As is also known in the art, each one of the storage processors includes a CPU and a local/remote memory interconnected to the packet switching network through commercially available root complex, such as an INTEL root complex using a PCI-Express (PCIE) protocol. One such packet switching network operates with a Serial Rapid IO (SRIO) protocol and is sometimes referred to as an SRIO fabric. We have discovered that for certain system interfaces, greater system throughput can be achieved using an SRIO fabric. The benefits of SRIO over other packet switched protocols such as Ethernet for storage applications is that SRIO has guaranteed delivery (since every request has associated response), supports low latency applications (since maximum packet payload size is 256 bytes) while maintaining reasonable bandwidth (of about 1 Gbyte/sec per direction), and can be implemented in a low cost, structured ASIC designs since protocol complexity is minimal.
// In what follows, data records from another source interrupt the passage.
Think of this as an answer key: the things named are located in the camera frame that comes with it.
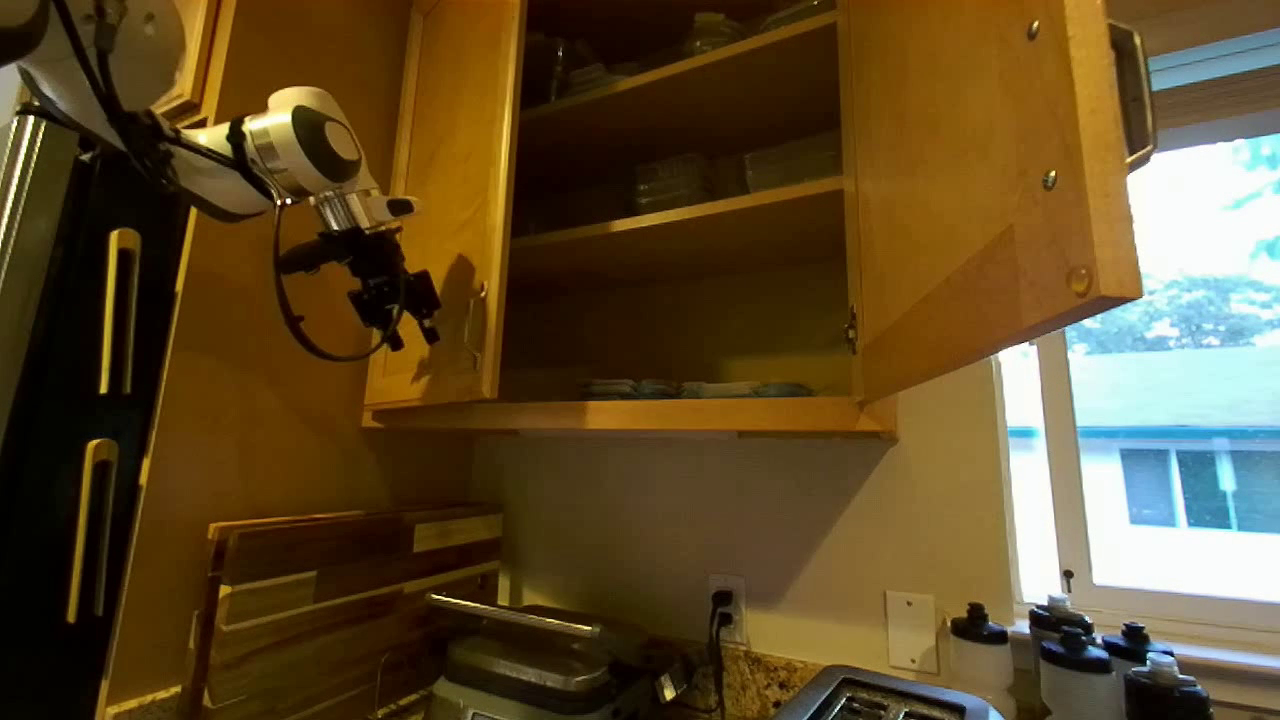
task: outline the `open cabinet door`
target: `open cabinet door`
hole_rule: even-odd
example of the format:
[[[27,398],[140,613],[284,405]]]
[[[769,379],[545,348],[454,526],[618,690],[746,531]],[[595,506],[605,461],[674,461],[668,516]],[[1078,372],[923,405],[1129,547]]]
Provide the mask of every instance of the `open cabinet door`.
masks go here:
[[[170,89],[153,103],[169,118],[191,118],[206,94],[211,45],[218,27],[218,0],[174,0],[183,22],[183,58]]]
[[[499,306],[521,107],[524,0],[415,0],[393,193],[415,198],[407,266],[441,293],[441,343],[402,325],[402,350],[367,362],[367,406],[495,398]]]
[[[1138,296],[1099,0],[848,0],[862,398]]]

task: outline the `wall outlet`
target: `wall outlet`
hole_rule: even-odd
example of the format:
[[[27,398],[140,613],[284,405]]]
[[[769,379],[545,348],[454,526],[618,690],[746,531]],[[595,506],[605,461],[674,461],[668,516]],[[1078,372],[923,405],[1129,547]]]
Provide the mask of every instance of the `wall outlet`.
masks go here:
[[[746,585],[740,574],[706,574],[706,613],[714,608],[714,599],[722,599],[728,590],[728,608],[721,608],[728,614],[728,622],[721,622],[721,645],[746,645]]]
[[[886,664],[937,670],[937,599],[923,590],[886,590]]]

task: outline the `bottle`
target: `bottle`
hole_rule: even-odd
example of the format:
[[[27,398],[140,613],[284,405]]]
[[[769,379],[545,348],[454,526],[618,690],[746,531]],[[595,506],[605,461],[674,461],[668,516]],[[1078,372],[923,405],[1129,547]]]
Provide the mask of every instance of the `bottle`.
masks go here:
[[[1041,698],[1051,720],[1124,720],[1112,690],[1112,654],[1084,627],[1041,638]]]
[[[1120,635],[1103,635],[1103,652],[1112,654],[1112,690],[1120,706],[1129,670],[1143,669],[1151,652],[1170,654],[1143,622],[1120,622]]]
[[[943,675],[950,689],[985,694],[1013,716],[1013,645],[1008,627],[990,622],[985,604],[969,604],[965,614],[950,614],[950,633],[943,635]]]
[[[1174,669],[1174,654],[1149,652],[1149,664],[1124,675],[1129,720],[1210,720],[1209,690]]]
[[[1044,716],[1044,694],[1041,694],[1041,645],[1061,638],[1063,627],[1078,627],[1090,635],[1090,622],[1084,613],[1071,608],[1066,590],[1048,597],[1044,604],[1030,604],[1026,613],[1030,645],[1017,645],[1013,652],[1013,694],[1025,716]]]

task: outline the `refrigerator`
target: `refrigerator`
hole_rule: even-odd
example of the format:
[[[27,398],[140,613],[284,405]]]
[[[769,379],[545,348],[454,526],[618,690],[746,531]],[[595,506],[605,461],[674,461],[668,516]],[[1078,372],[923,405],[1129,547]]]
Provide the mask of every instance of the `refrigerator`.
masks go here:
[[[94,716],[186,206],[16,116],[0,146],[0,716]]]

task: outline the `wooden cutting board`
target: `wooden cutting board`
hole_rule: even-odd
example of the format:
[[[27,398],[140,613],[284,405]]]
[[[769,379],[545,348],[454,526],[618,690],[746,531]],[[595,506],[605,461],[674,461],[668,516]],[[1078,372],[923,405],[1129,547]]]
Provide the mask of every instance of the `wooden cutting board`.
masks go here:
[[[206,526],[186,716],[396,716],[419,706],[460,621],[425,590],[495,599],[488,506],[325,510]]]

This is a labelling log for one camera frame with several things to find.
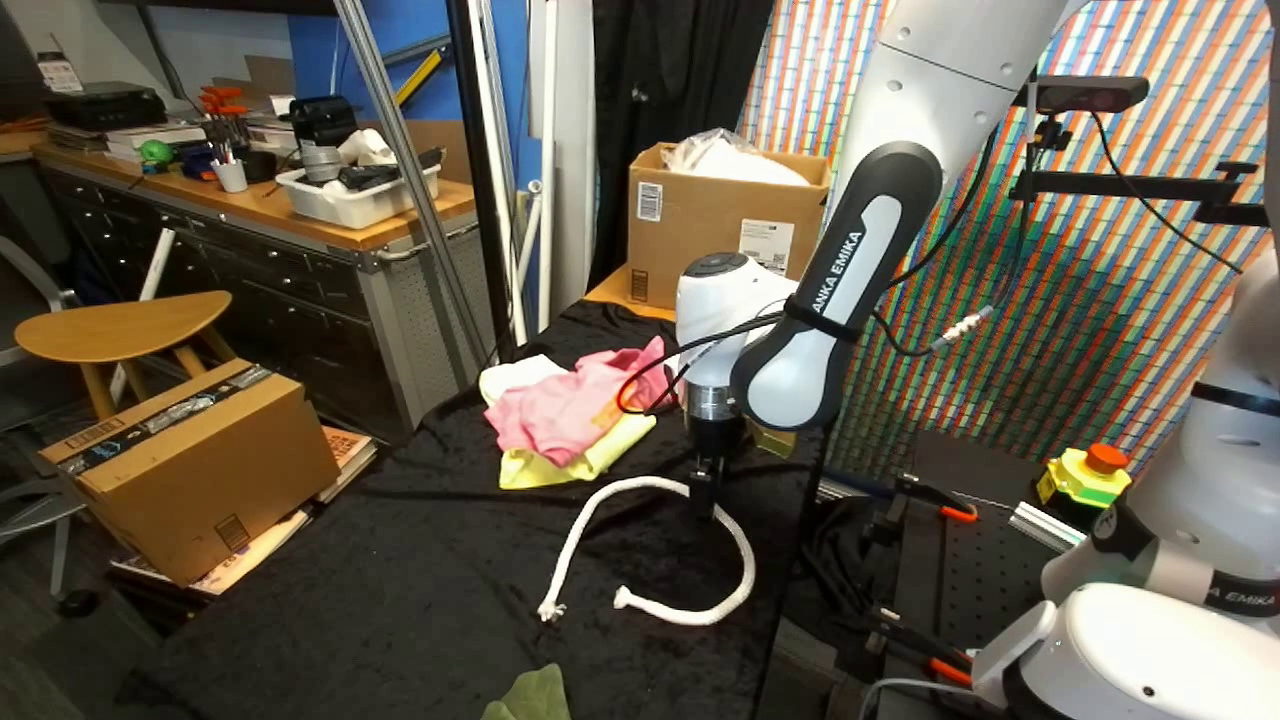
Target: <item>stool seat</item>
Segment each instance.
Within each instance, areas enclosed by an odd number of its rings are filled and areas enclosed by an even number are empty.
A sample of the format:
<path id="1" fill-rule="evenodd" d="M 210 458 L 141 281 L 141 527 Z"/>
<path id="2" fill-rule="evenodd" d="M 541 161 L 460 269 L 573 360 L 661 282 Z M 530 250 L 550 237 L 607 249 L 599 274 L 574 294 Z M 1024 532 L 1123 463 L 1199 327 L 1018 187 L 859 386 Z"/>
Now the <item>stool seat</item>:
<path id="1" fill-rule="evenodd" d="M 66 312 L 45 312 L 16 323 L 10 339 L 50 363 L 74 363 L 95 415 L 112 415 L 116 398 L 98 376 L 98 363 L 121 363 L 131 395 L 148 395 L 131 360 L 173 350 L 187 376 L 203 363 L 192 339 L 203 339 L 219 360 L 234 350 L 210 331 L 210 323 L 230 307 L 230 291 L 192 291 L 128 302 L 91 302 Z"/>
<path id="2" fill-rule="evenodd" d="M 25 320 L 10 335 L 50 363 L 125 363 L 201 335 L 230 307 L 230 291 L 91 302 Z"/>

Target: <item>drawer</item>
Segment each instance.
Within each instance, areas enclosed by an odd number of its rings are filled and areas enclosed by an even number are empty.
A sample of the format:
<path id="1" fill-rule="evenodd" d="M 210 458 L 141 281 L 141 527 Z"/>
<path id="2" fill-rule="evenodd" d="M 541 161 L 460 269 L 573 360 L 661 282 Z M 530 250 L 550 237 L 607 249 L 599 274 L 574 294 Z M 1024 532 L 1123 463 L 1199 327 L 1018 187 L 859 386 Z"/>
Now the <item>drawer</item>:
<path id="1" fill-rule="evenodd" d="M 270 289 L 289 300 L 306 300 L 306 302 L 317 302 L 317 294 L 319 294 L 306 269 L 305 273 L 270 269 L 270 265 L 261 265 L 254 256 L 223 250 L 219 238 L 214 245 L 203 238 L 203 256 L 209 256 L 210 273 L 223 281 L 244 281 L 254 289 Z"/>
<path id="2" fill-rule="evenodd" d="M 66 223 L 78 232 L 89 245 L 112 245 L 121 232 L 112 227 L 112 215 L 103 206 L 64 206 Z"/>
<path id="3" fill-rule="evenodd" d="M 108 281 L 108 300 L 131 300 L 144 289 L 148 265 L 141 265 L 131 249 L 95 249 L 91 261 Z"/>
<path id="4" fill-rule="evenodd" d="M 116 215 L 136 215 L 136 220 L 161 223 L 161 206 L 152 198 L 116 192 L 116 187 L 98 187 L 98 196 L 103 196 L 103 206 Z"/>
<path id="5" fill-rule="evenodd" d="M 203 291 L 203 289 L 219 289 L 210 265 L 203 261 L 201 245 L 192 245 L 187 237 L 174 237 L 161 274 L 161 294 Z"/>
<path id="6" fill-rule="evenodd" d="M 369 323 L 230 281 L 230 307 L 219 320 L 229 345 L 301 379 L 324 415 L 364 432 L 404 427 L 394 386 Z"/>
<path id="7" fill-rule="evenodd" d="M 161 206 L 161 227 L 187 232 L 187 237 L 209 237 L 214 223 L 203 220 L 203 215 Z"/>
<path id="8" fill-rule="evenodd" d="M 306 256 L 312 265 L 312 282 L 317 282 L 317 300 L 330 312 L 345 314 L 369 314 L 364 307 L 364 291 L 359 291 L 359 274 L 350 265 L 329 261 L 329 256 Z"/>
<path id="9" fill-rule="evenodd" d="M 305 249 L 289 249 L 289 245 L 270 245 L 264 237 L 250 232 L 230 232 L 230 227 L 214 227 L 214 249 L 244 256 L 254 269 L 279 273 L 279 274 L 306 274 L 306 250 Z"/>
<path id="10" fill-rule="evenodd" d="M 45 184 L 56 203 L 103 206 L 103 192 L 78 174 L 45 172 Z"/>
<path id="11" fill-rule="evenodd" d="M 161 215 L 136 215 L 136 210 L 108 210 L 108 223 L 116 237 L 128 237 L 141 249 L 157 249 L 161 238 Z"/>

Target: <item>colorful pattern wall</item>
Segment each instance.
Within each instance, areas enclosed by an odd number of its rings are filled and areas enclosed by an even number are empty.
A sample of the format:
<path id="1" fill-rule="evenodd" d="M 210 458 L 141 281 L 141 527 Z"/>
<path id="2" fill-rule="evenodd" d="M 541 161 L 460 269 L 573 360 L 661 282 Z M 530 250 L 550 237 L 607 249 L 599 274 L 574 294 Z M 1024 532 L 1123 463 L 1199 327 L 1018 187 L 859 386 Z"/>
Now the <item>colorful pattern wall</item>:
<path id="1" fill-rule="evenodd" d="M 884 11 L 884 0 L 781 0 L 739 132 L 772 153 L 836 154 Z M 1141 106 L 1103 115 L 1118 166 L 1216 174 L 1218 161 L 1263 163 L 1268 48 L 1263 0 L 1092 0 L 1034 73 L 1148 77 L 1150 96 Z M 1066 153 L 1041 166 L 1110 172 L 1092 118 L 1065 125 Z M 1114 439 L 1145 458 L 1177 420 L 1234 273 L 1177 238 L 1141 198 L 1041 196 L 1018 232 L 1006 187 L 1030 128 L 1034 115 L 1006 111 L 956 238 L 881 302 L 903 345 L 929 345 L 994 291 L 1001 269 L 1024 245 L 1003 312 L 923 360 L 896 356 L 884 331 L 866 327 L 831 439 L 836 463 L 886 470 L 920 427 L 1028 458 L 1087 439 Z M 1263 198 L 1258 172 L 1234 198 Z M 1248 265 L 1268 238 L 1263 227 L 1196 223 L 1193 203 L 1150 206 L 1233 265 Z"/>

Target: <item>floor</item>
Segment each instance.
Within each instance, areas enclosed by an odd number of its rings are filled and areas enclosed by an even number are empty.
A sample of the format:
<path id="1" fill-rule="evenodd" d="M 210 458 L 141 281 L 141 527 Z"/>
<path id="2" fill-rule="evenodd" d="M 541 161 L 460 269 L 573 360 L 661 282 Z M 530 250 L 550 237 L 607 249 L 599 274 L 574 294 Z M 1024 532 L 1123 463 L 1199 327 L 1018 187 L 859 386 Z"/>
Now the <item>floor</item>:
<path id="1" fill-rule="evenodd" d="M 82 427 L 89 413 L 66 407 L 39 437 Z M 39 470 L 39 437 L 0 437 L 0 487 Z M 0 546 L 0 715 L 2 720 L 128 720 L 112 704 L 125 672 L 157 647 L 157 631 L 103 585 L 116 545 L 82 514 L 71 525 L 66 592 L 91 592 L 95 608 L 58 614 L 46 592 L 50 532 Z"/>

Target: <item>black table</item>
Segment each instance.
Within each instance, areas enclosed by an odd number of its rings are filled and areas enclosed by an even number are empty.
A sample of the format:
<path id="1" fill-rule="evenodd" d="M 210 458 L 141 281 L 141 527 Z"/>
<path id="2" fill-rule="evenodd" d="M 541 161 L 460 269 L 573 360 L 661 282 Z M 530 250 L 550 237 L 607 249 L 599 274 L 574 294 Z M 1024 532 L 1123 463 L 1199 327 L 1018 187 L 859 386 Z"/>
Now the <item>black table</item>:
<path id="1" fill-rule="evenodd" d="M 898 539 L 859 557 L 855 539 L 877 513 L 859 508 L 828 532 L 828 545 L 841 546 L 848 576 L 866 581 L 859 585 L 862 601 L 896 608 L 909 628 L 943 647 L 979 647 L 1041 601 L 1041 569 L 1051 551 L 1006 525 L 1010 505 L 1030 501 L 1041 463 L 972 439 L 920 432 L 903 466 L 934 487 L 979 495 L 979 519 L 946 525 L 933 505 L 912 501 Z M 862 614 L 831 602 L 809 569 L 791 573 L 774 658 L 761 691 L 761 720 L 855 715 L 877 676 L 923 676 L 920 656 L 866 651 L 871 628 L 859 618 Z M 967 709 L 972 704 L 943 704 L 920 691 L 881 694 L 881 715 L 891 720 L 972 715 Z"/>
<path id="2" fill-rule="evenodd" d="M 573 363 L 668 323 L 574 302 L 541 350 Z M 610 477 L 684 470 L 681 415 Z M 462 715 L 520 672 L 558 663 L 573 715 L 752 715 L 786 576 L 802 470 L 748 455 L 724 508 L 761 557 L 752 601 L 714 628 L 615 610 L 615 585 L 714 602 L 739 573 L 724 527 L 676 495 L 604 505 L 562 585 L 567 614 L 534 618 L 562 532 L 595 484 L 504 495 L 480 395 L 430 413 L 312 527 L 136 667 L 125 694 L 166 715 Z"/>

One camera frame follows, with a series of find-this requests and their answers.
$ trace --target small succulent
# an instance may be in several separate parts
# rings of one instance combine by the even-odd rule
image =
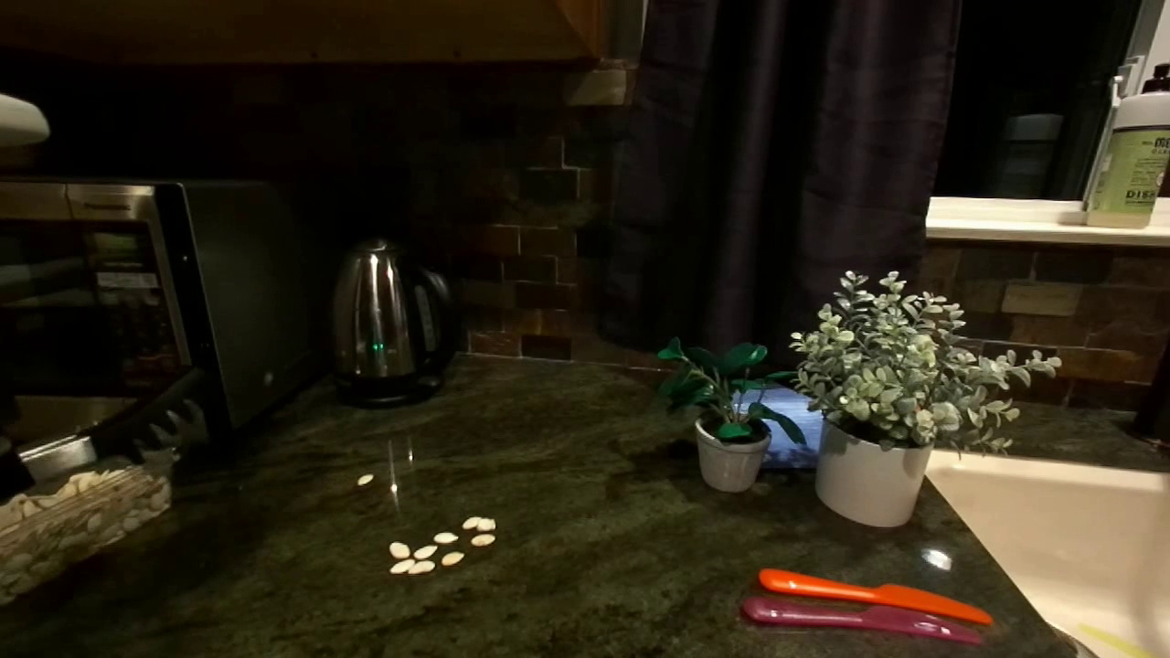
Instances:
[[[791,380],[791,374],[763,374],[763,342],[736,342],[723,353],[705,347],[685,347],[668,340],[658,363],[673,363],[675,374],[662,382],[668,409],[699,409],[703,426],[721,443],[757,443],[763,421],[777,421],[792,443],[805,443],[801,426],[760,403],[768,382]]]
[[[817,334],[792,334],[797,387],[836,426],[900,446],[992,446],[1022,417],[1009,391],[1034,374],[1054,376],[1061,358],[1018,352],[984,358],[961,347],[961,306],[947,295],[907,294],[889,270],[877,286],[846,270],[818,306]]]

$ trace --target brick wall
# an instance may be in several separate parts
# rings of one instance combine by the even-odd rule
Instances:
[[[966,302],[984,347],[1065,358],[1058,380],[1022,400],[1137,406],[1170,340],[1170,255],[1158,250],[934,240],[922,286]]]
[[[567,106],[580,69],[3,63],[54,125],[37,173],[305,178],[340,229],[410,240],[455,283],[466,352],[646,363],[593,334],[625,112]]]
[[[593,330],[625,112],[567,106],[562,64],[0,72],[54,125],[39,173],[299,174],[455,278],[466,352],[654,367]],[[1170,334],[1163,251],[937,240],[922,283],[987,347],[1065,353],[1033,400],[1135,406]]]

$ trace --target electric kettle
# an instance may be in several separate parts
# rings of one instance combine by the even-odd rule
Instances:
[[[455,302],[444,274],[391,240],[366,240],[333,289],[333,368],[340,400],[400,406],[440,391],[455,353]]]

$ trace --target white sink
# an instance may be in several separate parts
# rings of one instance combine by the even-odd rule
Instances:
[[[1170,475],[937,448],[929,477],[1051,625],[1170,658]]]

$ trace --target orange knife
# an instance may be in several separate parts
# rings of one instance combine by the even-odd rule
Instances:
[[[973,625],[995,625],[995,618],[973,604],[947,601],[947,597],[927,592],[927,588],[907,588],[907,585],[866,588],[866,585],[812,579],[801,570],[760,570],[760,585],[768,592],[786,592],[786,597],[857,601],[857,604],[929,612],[929,615],[961,618]]]

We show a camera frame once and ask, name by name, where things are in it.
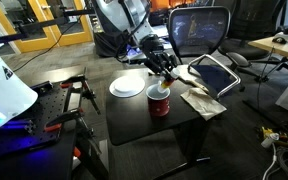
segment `red mug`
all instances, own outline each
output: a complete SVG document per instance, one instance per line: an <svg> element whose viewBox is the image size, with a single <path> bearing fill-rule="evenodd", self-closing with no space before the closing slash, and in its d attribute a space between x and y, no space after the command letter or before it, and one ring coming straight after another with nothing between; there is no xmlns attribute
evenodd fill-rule
<svg viewBox="0 0 288 180"><path fill-rule="evenodd" d="M170 89L167 88L163 93L160 93L157 89L158 86L159 84L154 84L146 89L148 110L152 116L164 116L170 110Z"/></svg>

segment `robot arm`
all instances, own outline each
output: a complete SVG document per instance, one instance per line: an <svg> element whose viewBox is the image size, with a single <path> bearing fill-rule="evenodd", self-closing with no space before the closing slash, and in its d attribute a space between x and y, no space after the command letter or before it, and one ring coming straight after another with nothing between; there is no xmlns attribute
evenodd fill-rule
<svg viewBox="0 0 288 180"><path fill-rule="evenodd" d="M117 50L116 58L121 48L133 38L135 44L146 56L144 65L155 73L169 75L177 66L175 56L164 52L163 44L148 22L150 3L147 0L92 0L95 13L107 34L128 32L127 40Z"/></svg>

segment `cloth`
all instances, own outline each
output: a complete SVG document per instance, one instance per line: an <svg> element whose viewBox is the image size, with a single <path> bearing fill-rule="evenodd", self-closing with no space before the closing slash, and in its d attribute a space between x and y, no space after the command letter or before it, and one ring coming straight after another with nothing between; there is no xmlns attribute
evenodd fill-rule
<svg viewBox="0 0 288 180"><path fill-rule="evenodd" d="M200 88L190 88L181 97L207 121L226 111L226 108Z"/></svg>

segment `mesh chair back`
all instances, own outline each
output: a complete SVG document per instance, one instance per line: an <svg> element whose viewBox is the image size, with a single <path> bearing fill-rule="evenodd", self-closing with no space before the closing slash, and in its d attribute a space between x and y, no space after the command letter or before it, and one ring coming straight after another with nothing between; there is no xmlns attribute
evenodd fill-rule
<svg viewBox="0 0 288 180"><path fill-rule="evenodd" d="M227 34L230 13L224 7L180 8L171 12L169 40L177 57L213 53Z"/></svg>
<svg viewBox="0 0 288 180"><path fill-rule="evenodd" d="M227 37L256 40L272 36L286 0L239 0Z"/></svg>

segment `black table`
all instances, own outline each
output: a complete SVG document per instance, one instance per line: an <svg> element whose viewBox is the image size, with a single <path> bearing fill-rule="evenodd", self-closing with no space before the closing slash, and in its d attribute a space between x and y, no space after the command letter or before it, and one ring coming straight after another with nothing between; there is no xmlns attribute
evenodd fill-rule
<svg viewBox="0 0 288 180"><path fill-rule="evenodd" d="M181 169L194 165L210 121L205 121L180 97L180 94L191 86L179 80L175 81L170 87L169 113L163 117L151 117L148 112L146 89L157 83L160 77L149 76L148 69L123 70L115 72L110 82L124 75L142 77L145 88L140 94L129 98L119 98L107 92L106 118L112 144L118 146L166 129L173 129L179 147L188 161ZM178 171L174 170L163 177Z"/></svg>
<svg viewBox="0 0 288 180"><path fill-rule="evenodd" d="M21 79L29 86L51 80L60 82L84 73L84 67L75 66L45 73L31 74ZM68 109L76 108L79 97L71 97ZM52 145L12 153L0 157L1 179L71 179L73 148L76 143L75 121L62 126L60 140Z"/></svg>
It should be noted that some SRIO terminology used herein may be found in the following references published by the RapidIO Trade Association:                Rapid IO Interconnect Specification, version 1.3        Rapid IO Interconnect Specification, Part VI: Physical Layer 1×/4×LP-Serial Specification;        some of the PCI terminology used herein may be found in the following references published by the PCI-SIG (Peripheral Component Interconnect Special Interest Group);        PCIE Express Base Specification, version 1.1; and        other terminology used herein may be found in INCITS: T10 Technical Committee on SCSI Storage Interfaces—Preliminary DIF (Block CRC) documents        
As is also known in the art, a DSA transfer is used for a CPU within a storage processor (SP) to indirectly access a local/remote memory in any SP on the packet switching network. More particularly, as used herein, a DSA transfer is “indirect” because in the present system the CPU is “detached” from the operation as soon as the DSA operation is initiated from the CPU. Once initiated, the CPU is free to perform other work (if there is work not dependent on a DSA in flight) until the DSA transfer is completed. When the DSA is completed, the DSA status and data (if applicable) is “pushed” into the initiating, or source SP's local memory and an interrupt generated to the initiating CPU for completion notification. (Polling of the DSA status word in local memory is also possible for absolute lowest latency when no forward progress can be made until the DSA transfer is completed).
However, existing SRIO fabrics do not support DSA or atomic transfers with commercially available root complexes. More particularly, PCI-Express (PCIE) standard does not directly support atomic operations and the RIO standard support for atomic operations is limited.
The details of one or more embodiments of the invention are set forth in the accompanying drawings and the description below. Other features, objects, and advantages of the invention will be apparent from the description and drawings, and from the claims.
Like reference symbols in the various drawings indicate like elements.